Work item — List each line of the data that holds the string "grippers", please.

▼

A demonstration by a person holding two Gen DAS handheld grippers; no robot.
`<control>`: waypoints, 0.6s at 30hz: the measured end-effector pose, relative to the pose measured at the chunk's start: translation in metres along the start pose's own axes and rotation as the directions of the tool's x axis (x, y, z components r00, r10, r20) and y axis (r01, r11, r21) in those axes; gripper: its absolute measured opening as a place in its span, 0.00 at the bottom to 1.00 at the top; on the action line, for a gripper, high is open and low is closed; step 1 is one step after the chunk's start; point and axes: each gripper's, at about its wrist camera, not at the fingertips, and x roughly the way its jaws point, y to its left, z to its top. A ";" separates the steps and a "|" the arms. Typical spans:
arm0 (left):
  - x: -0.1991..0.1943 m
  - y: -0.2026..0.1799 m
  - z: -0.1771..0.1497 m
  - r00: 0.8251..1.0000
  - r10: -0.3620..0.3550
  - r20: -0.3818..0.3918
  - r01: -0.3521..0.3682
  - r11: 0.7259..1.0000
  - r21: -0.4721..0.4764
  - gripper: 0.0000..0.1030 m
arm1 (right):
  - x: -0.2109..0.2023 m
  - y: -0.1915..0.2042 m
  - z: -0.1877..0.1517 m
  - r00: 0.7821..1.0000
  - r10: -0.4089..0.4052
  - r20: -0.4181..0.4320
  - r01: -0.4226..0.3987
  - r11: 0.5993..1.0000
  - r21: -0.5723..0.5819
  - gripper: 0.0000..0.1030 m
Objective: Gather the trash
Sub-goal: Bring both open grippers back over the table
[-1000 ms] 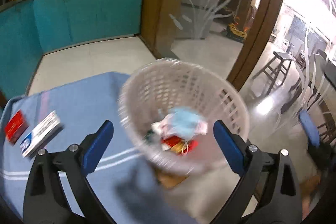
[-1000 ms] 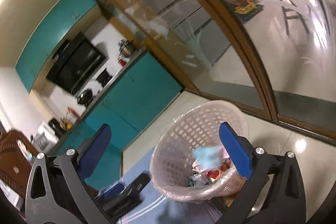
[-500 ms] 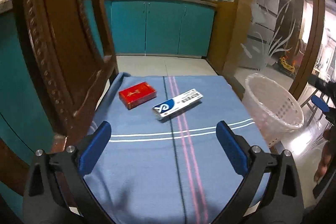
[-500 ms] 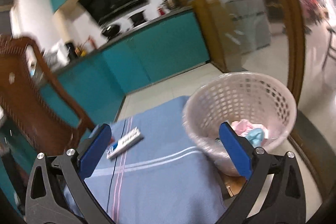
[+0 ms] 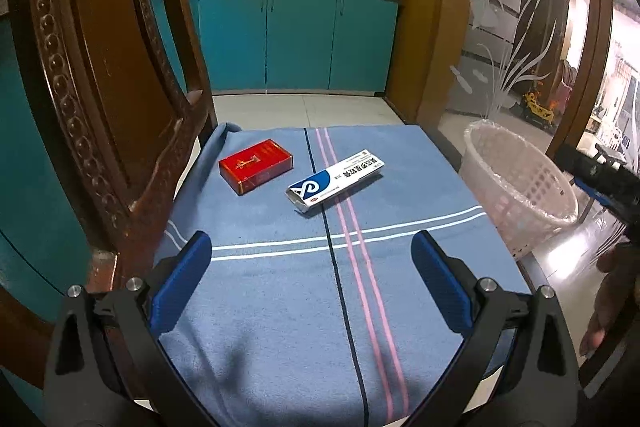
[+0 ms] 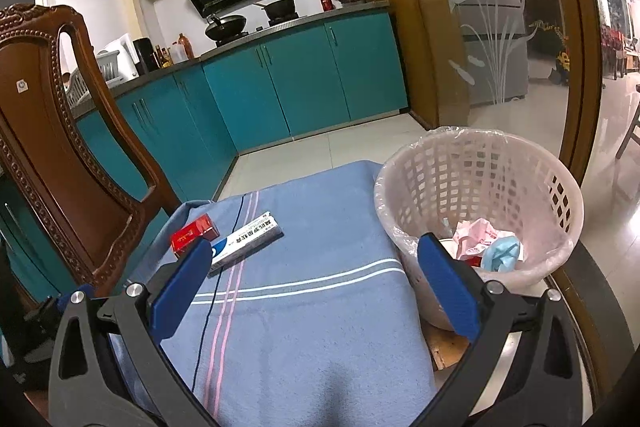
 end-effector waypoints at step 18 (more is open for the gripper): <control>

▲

Solution to this exercise —
A demonstration by a person holding two Gen DAS handheld grippers; no robot.
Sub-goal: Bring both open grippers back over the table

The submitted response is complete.